Problem statement:
In the records, each line holding "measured" must be reported.

===

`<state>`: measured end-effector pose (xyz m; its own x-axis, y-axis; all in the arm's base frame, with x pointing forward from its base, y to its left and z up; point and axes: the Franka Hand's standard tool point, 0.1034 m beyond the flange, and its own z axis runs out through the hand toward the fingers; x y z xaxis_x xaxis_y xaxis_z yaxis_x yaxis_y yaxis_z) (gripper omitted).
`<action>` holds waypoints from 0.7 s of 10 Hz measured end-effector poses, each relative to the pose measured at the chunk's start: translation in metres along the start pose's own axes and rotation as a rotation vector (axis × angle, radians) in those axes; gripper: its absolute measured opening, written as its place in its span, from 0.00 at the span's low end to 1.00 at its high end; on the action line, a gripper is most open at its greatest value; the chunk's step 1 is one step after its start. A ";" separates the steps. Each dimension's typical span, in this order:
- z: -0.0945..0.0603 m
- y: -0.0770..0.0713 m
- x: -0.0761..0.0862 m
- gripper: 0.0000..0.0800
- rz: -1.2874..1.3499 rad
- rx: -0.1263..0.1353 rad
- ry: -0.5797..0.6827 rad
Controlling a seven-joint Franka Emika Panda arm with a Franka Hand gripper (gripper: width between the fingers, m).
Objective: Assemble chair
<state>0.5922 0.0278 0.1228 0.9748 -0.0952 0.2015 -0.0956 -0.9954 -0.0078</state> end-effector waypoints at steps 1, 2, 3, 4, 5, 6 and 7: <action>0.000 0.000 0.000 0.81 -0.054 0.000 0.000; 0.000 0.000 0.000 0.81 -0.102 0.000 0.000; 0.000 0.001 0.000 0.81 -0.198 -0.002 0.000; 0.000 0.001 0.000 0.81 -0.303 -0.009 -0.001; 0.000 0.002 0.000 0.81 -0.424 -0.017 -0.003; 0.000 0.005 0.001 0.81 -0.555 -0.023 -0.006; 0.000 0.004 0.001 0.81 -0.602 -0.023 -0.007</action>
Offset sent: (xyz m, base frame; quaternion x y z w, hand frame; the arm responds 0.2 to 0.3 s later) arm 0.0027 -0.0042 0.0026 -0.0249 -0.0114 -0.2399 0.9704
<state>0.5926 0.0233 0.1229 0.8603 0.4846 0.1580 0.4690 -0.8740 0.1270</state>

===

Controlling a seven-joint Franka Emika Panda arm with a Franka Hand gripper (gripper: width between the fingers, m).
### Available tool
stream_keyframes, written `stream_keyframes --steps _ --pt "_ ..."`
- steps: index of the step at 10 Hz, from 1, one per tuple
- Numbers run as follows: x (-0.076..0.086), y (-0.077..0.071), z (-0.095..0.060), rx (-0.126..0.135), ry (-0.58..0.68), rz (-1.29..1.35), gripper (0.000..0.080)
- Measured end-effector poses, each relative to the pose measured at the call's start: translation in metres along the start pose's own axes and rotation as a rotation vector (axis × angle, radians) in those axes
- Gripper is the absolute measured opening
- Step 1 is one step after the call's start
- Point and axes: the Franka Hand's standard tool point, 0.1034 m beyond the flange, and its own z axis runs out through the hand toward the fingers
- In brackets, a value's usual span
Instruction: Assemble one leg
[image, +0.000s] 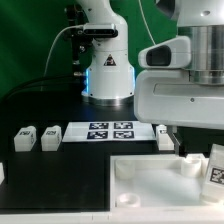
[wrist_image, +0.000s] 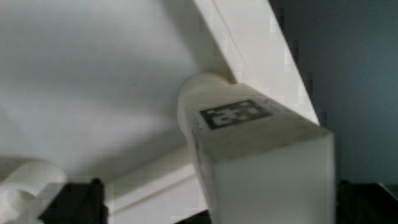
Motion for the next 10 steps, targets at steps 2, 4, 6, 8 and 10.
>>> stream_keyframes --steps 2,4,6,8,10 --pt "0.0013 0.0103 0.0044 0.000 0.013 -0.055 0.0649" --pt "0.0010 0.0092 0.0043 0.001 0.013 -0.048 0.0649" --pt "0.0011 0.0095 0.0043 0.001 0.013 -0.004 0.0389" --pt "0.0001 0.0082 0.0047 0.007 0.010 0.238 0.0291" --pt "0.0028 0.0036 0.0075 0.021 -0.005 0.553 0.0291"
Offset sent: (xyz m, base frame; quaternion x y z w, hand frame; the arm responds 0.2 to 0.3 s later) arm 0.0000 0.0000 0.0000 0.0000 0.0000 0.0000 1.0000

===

Exercise response:
`<state>`: measured end-effector pose (xyz m; its own x-axis, y-axis; all in the arm's base frame, with x pointing forward from its base, y to its left and z up; point and axes: the Franka Hand's standard tool point, 0.1034 m beyond the flange, and its own z axis runs out through the hand toward the fingers; x y z xaxis_x xaxis_y xaxis_z yaxis_x yaxis_y yaxis_z) (gripper omitted).
`<action>` holds waypoints from 0.7 s of 10 Hz measured end-effector poses, each relative to the pose measured at the chunk's start: translation in metres along the start pose's own axes and rotation as a rotation vector (axis × angle, radians) in those axes; gripper: its absolute measured opening, written as its place in its span, from 0.00 at the span's low end to 1.00 at its high end; on the action line, a gripper is most open at its greatest value; the chunk's step 1 is one step after its start. A ";" separates the steps. Each dimension's typical span, in this order:
- Measured end-effector poses, each relative to the pose measured at the call's start: translation in metres along the start pose's own axes and rotation as a rotation vector (axis × angle, radians) in those axes
- Gripper is the absolute measured opening

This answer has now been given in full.